At our February 2018 AGM the Annual Lectures were attended by 70 members. A presentation was made to Margaret Gooderham to thank her for the 35+ years that she has been helping processing finds, travelling in from her home in Suffolk on public transport in all weathers. Howard spoke about trial excavations to locate the Town Wall at Great Chesterford. Laura then talked about the evidence of charcoal burning taking place in the north of Colchester which was quite densely forested at one time and Steve showed slides about Neolithic pottery dating back to 3000BC which had been found at the Lufkins Farm site near Great Bentley. Finally Philip discussed his plans for the Roman Circus site.
In March Patrick Denney the well known local historian gave a very entertaining illustrated talk on Edwardian Colchester to over 60 members.
Also in March members were invited to Roman Circus House to meet Peter Froste for the preview of his exhibition of archaeological paintings of the early history of Colchester. Many thanks to the volunteers who gave up their time to act as guides.
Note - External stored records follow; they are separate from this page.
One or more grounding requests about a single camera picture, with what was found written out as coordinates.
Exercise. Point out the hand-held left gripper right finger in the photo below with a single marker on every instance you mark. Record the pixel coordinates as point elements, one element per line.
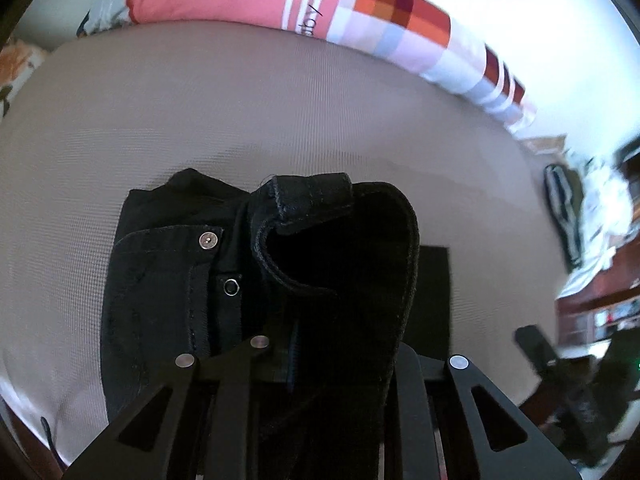
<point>412,410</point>

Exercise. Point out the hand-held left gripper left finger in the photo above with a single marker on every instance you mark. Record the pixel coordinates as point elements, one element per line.
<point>240,375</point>

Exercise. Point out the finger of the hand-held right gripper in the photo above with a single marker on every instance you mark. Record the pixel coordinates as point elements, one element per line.
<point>575,400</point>

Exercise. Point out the black pants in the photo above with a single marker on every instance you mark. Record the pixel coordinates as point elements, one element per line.
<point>350,285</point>

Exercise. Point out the brown wooden cabinet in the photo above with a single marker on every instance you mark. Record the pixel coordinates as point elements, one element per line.
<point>600,310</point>

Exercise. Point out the white crumpled cloth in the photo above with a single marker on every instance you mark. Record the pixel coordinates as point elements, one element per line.
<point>607,220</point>

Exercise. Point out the striped dark garment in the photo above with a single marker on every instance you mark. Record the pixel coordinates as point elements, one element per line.
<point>562,210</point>

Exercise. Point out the orange patterned cloth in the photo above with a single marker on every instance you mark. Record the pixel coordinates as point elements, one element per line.
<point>547,144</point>

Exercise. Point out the floral pillow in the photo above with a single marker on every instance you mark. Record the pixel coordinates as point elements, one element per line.
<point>15,65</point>

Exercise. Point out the dark cloth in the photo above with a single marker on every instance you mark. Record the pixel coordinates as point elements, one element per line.
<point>86,24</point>

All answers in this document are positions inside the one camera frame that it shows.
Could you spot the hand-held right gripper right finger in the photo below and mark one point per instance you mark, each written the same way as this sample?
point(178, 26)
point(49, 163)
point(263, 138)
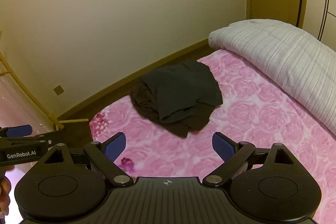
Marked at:
point(223, 147)

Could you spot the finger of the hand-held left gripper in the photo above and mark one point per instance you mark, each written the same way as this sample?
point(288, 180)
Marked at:
point(19, 130)
point(58, 134)

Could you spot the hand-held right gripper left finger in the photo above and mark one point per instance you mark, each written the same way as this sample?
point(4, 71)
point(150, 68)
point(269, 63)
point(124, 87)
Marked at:
point(115, 147)

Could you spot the dark grey t-shirt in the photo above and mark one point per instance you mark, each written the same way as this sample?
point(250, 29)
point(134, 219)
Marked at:
point(183, 87)

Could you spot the dark brown garment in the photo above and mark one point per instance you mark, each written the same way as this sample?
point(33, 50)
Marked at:
point(181, 127)

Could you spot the pink floral blanket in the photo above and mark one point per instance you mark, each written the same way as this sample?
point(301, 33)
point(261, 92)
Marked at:
point(262, 121)

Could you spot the white striped quilt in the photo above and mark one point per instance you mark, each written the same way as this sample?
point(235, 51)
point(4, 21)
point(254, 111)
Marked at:
point(283, 56)

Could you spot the beige low wall socket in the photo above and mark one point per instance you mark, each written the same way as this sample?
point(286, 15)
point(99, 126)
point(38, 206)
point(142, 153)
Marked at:
point(58, 90)

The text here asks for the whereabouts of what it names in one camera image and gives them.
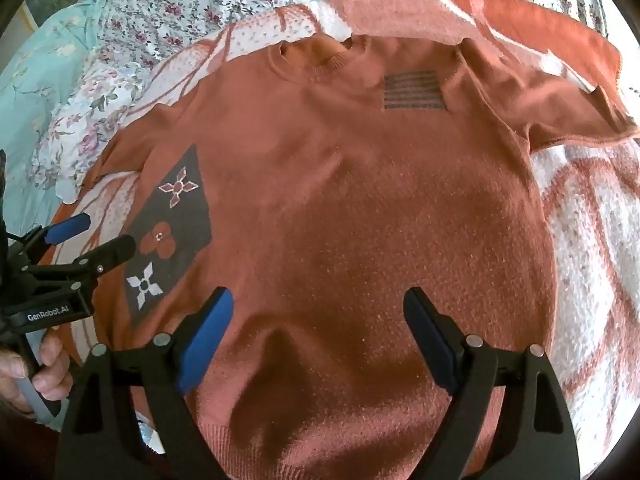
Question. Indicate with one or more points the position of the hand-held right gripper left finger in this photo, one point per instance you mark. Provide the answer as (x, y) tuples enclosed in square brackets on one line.
[(210, 341)]

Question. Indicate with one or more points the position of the orange and white blanket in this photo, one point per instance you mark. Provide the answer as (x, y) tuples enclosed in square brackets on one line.
[(592, 240)]

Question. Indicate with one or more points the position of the teal floral quilt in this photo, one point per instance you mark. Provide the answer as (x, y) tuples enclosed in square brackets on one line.
[(35, 90)]

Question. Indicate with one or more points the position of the person's left hand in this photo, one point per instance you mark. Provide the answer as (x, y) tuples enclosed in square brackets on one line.
[(49, 360)]

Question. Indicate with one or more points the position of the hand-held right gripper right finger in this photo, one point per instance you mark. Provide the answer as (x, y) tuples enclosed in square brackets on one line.
[(429, 341)]

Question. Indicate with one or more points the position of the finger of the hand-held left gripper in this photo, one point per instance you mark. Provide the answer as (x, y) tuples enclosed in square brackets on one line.
[(70, 225), (112, 251)]

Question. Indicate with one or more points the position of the orange knit sweater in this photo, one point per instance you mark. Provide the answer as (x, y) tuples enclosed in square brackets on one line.
[(325, 210)]

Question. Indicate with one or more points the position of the floral bed sheet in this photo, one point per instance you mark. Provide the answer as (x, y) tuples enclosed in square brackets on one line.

On 31stMarch members attended the official opening of the Roman Circus Mosaic which is now displayed on a wall at Roman Circus House. The mosaic was designed by Peter Froste and originally completed by children at Philip Morant School. Unfortunately it had been damaged by weather and had to be refurbished by volunteers under the direction of Peter Herring who gave up an enormous amount of his time to see the project through.
In May, 42 members of the Friends led by Mike Corbishley travelled to Burgh Castle, one of the best preserved of the Roman Saxon Shore Forts, which were built in the 3rdcentury to protect the coast from Saxon invaders. Mike led the group around the site then on to the round tower Church of St. Peter and St. Paul, parts of which are over 1000 years old. The church is noted for a 14thcentury East Anglian Lion Font and a small stained glass lancet window dedicated to St. Fursey, an Irish saint said to have established a monastery in the ruins of the Roman fort in 633 AD. The group then visited the excellent Time & Tide museum in Great Yarmouth and the church of St Helen at Ranworth, known as the ‘cathedral of the Broads’. Some of us ventured up the Tower – 89 steps, no handrail, 2 ladders and a trapdoor. Apparently the view from the top is well worth it!
In September we visited West Stow Anglo-Saxon Village on a beautiful warm and sunny day. We were met by a very knowledgeable guide who took us on a tour of the site which contains several reconstructed wooden buildings. The site is now a country Park and has a decent café, an outdoor classroom for school parties and best of all a really excellent museum. After lunch we went on to visit the 14thcentury St Ethelbert’s Church at Hessett which is most famous for its wall paintings, 15thcentury font, painted rood screen and mediaeval stained glass.